- **LISTED RECORDS**
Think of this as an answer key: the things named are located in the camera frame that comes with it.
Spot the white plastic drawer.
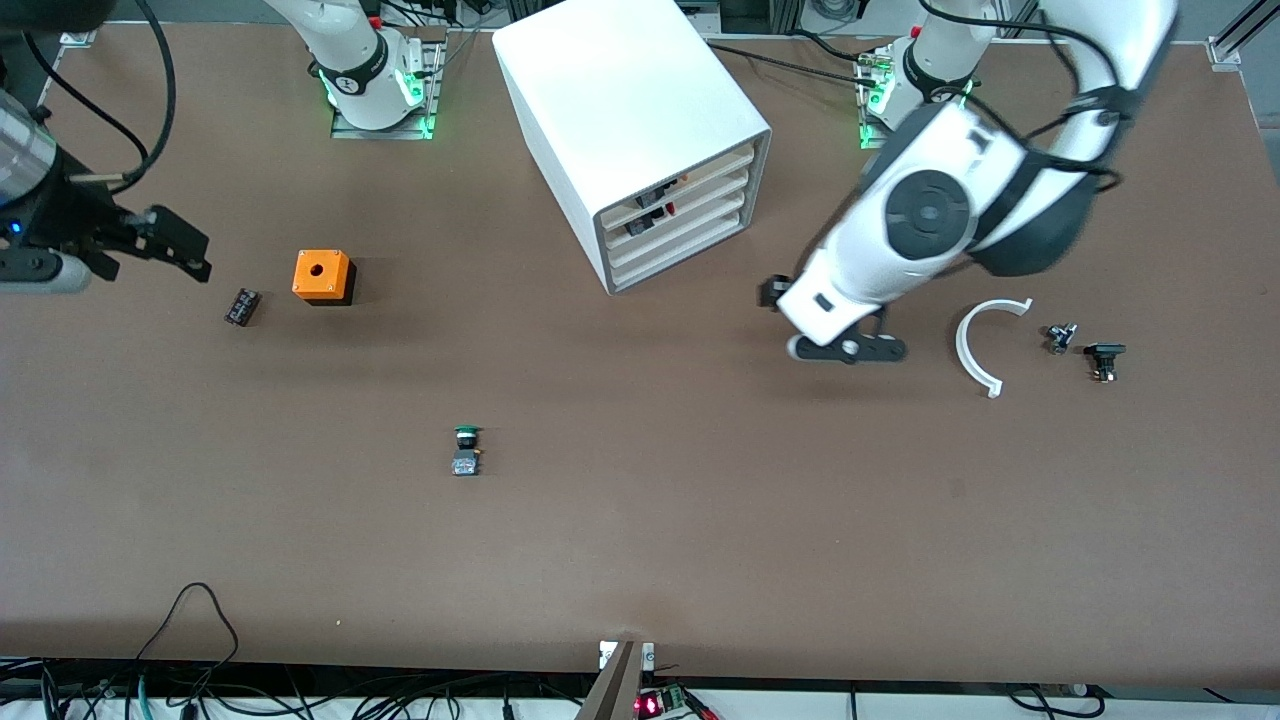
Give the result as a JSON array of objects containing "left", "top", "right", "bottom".
[
  {"left": 606, "top": 190, "right": 753, "bottom": 279},
  {"left": 602, "top": 168, "right": 755, "bottom": 259},
  {"left": 598, "top": 145, "right": 756, "bottom": 236},
  {"left": 610, "top": 212, "right": 751, "bottom": 295}
]

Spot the white drawer cabinet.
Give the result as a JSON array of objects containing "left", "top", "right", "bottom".
[{"left": 492, "top": 0, "right": 774, "bottom": 297}]

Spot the white semicircular plastic clamp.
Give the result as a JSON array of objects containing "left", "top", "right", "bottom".
[{"left": 955, "top": 297, "right": 1034, "bottom": 400}]

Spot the grey metal beam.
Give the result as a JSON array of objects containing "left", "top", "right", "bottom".
[{"left": 575, "top": 640, "right": 643, "bottom": 720}]

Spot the circuit board with red light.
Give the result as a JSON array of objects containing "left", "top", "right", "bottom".
[{"left": 635, "top": 685, "right": 716, "bottom": 720}]

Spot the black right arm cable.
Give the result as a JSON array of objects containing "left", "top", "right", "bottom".
[{"left": 20, "top": 0, "right": 179, "bottom": 191}]

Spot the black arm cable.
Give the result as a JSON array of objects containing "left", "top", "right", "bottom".
[
  {"left": 920, "top": 0, "right": 1126, "bottom": 191},
  {"left": 20, "top": 0, "right": 179, "bottom": 191}
]

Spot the orange button enclosure box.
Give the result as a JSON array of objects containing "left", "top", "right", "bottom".
[{"left": 292, "top": 249, "right": 355, "bottom": 306}]

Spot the black cable on table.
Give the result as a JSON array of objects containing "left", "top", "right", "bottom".
[{"left": 705, "top": 32, "right": 873, "bottom": 89}]

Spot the black push button switch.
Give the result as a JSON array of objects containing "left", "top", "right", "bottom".
[{"left": 1083, "top": 342, "right": 1128, "bottom": 385}]

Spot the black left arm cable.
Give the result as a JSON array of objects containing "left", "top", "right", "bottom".
[{"left": 920, "top": 0, "right": 1126, "bottom": 191}]

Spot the black looped cable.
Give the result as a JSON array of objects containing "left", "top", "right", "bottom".
[{"left": 135, "top": 583, "right": 241, "bottom": 701}]

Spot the black cable bundle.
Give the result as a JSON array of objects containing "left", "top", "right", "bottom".
[{"left": 0, "top": 655, "right": 601, "bottom": 720}]

- **YOUR TASK**
Leave the pictures out and reproduce every record above exactly.

- **EXERCISE OUTPUT**
Think of this as an answer key: the things named are located in the camera frame that comes with it.
Spot the white plastic drawer.
Give the result as a JSON array of objects containing "left", "top", "right", "bottom".
[
  {"left": 606, "top": 190, "right": 753, "bottom": 279},
  {"left": 602, "top": 168, "right": 755, "bottom": 259},
  {"left": 598, "top": 145, "right": 756, "bottom": 236},
  {"left": 610, "top": 212, "right": 751, "bottom": 295}
]

Spot the white drawer cabinet.
Give the result as a JSON array of objects containing "left", "top", "right", "bottom".
[{"left": 492, "top": 0, "right": 774, "bottom": 297}]

Spot the white semicircular plastic clamp.
Give the result as a JSON array of objects containing "left", "top", "right", "bottom".
[{"left": 955, "top": 297, "right": 1034, "bottom": 400}]

Spot the grey metal beam.
Give the result as a JSON array of objects containing "left", "top", "right", "bottom".
[{"left": 575, "top": 640, "right": 643, "bottom": 720}]

Spot the circuit board with red light.
Give the result as a JSON array of objects containing "left", "top", "right", "bottom".
[{"left": 635, "top": 685, "right": 716, "bottom": 720}]

Spot the black right arm cable.
Give the result as a JSON array of objects containing "left", "top", "right", "bottom".
[{"left": 20, "top": 0, "right": 179, "bottom": 191}]

Spot the black arm cable.
Give the result as a JSON array of objects containing "left", "top", "right", "bottom".
[
  {"left": 920, "top": 0, "right": 1126, "bottom": 191},
  {"left": 20, "top": 0, "right": 179, "bottom": 191}
]

Spot the orange button enclosure box.
Give the result as a JSON array of objects containing "left", "top", "right", "bottom".
[{"left": 292, "top": 249, "right": 355, "bottom": 306}]

Spot the black cable on table.
Give the result as a JSON array of objects containing "left", "top", "right", "bottom".
[{"left": 705, "top": 32, "right": 873, "bottom": 89}]

Spot the black push button switch.
Give the result as a JSON array of objects containing "left", "top", "right", "bottom".
[{"left": 1083, "top": 342, "right": 1128, "bottom": 385}]

Spot the black left arm cable.
Give the result as a JSON array of objects containing "left", "top", "right", "bottom".
[{"left": 920, "top": 0, "right": 1126, "bottom": 191}]

Spot the black looped cable.
Give the result as a JSON array of objects containing "left", "top", "right", "bottom".
[{"left": 135, "top": 583, "right": 241, "bottom": 701}]

Spot the black cable bundle.
Give the result as a JSON array of objects containing "left", "top", "right", "bottom".
[{"left": 0, "top": 655, "right": 601, "bottom": 720}]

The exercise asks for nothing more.